0 0 00 0000 0 0000 00 0 0 0 00 000 0 000 00 0 0 0 00 0 0 000 00 000 0 0000 00 0 0 0 00 0 0 00 00 0 0 0 00 00000 0 0 00 00 0 000 00 0 0 00 00 0 0 0000000 00 00 0 0 00 0 0 000 00 00 0 0 00 0 0 00 00 0 0 0 00 00 0 0000 00 00 0 00 00 0 0 0 00 00 0 000 00 0 0 0 00 00000 0 00 00 0 0 0 00 0 0 0000 00 00 0 0 00 0 0 00000 00 00 0 000 00 000 0 0 00 0 0 00 00 0 0 000000 00 0000 0 0000 00 00 0 0 00 0 0 00 00 00 0 0 00 000 0 0 00 00000 0 00 00 0 0 0 00 000 0 00 00 0000 0 0000 00 00 0 00 00 0 0 0 00 000000 0 00 00 00 0 0 00 00 0 0 00 00000 0 00 00 0 0 0 00 0 0 0000 00 00 0 0 00 0 0 00000 00 00 0 0000 00 00 0 00 00 0 0 000 00 0 0 0 00 00 0 0 00 000000 0 00 00 00000 0 0 00 00000 0 00 00 0000 0 000 00 0 0 000 00 0 0 00 00 00 0 0 00 000 0 0 00 00000 0 000 00 0 0 00000 00 0 0 0 00 000 0 00 00 0 0 0 00 00 0 0000 00 0 0 0 00 00 0 00 00 00 0 0 00 0 0 0 00 0 0 0 00 00000 0 000 00 00 0 00000 00 0000 0 00 00 0000 0 000 00 000 0 0000 00 00 0 0 00 0 0 0 00 0 0 0 00 0 0 000 00 0

Don’t you see your extra 0?

Yes, i see it but i get that only in CodinGame C++. Thats my VisualStudio output, and there is no extra 0.

Make sure you are adding leading zeros to ALL bytes that are less than 7 bits.
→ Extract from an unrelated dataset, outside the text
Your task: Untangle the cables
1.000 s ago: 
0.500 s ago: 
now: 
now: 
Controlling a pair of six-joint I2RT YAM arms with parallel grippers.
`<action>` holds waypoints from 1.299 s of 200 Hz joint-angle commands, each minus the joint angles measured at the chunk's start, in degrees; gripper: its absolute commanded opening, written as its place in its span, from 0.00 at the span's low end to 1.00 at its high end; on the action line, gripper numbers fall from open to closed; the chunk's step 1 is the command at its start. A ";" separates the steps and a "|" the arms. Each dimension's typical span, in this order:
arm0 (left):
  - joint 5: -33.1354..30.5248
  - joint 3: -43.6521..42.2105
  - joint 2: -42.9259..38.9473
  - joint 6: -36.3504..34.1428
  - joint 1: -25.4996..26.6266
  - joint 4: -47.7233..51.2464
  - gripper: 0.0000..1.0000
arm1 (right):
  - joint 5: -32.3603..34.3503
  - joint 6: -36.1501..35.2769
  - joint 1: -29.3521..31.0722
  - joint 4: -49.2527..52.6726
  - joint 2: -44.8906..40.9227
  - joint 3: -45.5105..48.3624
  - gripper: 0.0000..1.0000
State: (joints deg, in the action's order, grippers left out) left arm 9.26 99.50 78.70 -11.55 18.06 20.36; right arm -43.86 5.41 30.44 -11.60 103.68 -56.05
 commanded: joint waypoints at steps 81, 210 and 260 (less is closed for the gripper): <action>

In Java, I made strings out of each byte and then added leading zeros to the string while length % 7 != 0.

Second Test Passed but first test failed!
Found: “0 0 00 0000 0 00.”
Expected: “0 0 00 0000 0 00”

But when i run locally no “.” is found in the output.
How come there is a dot in my output?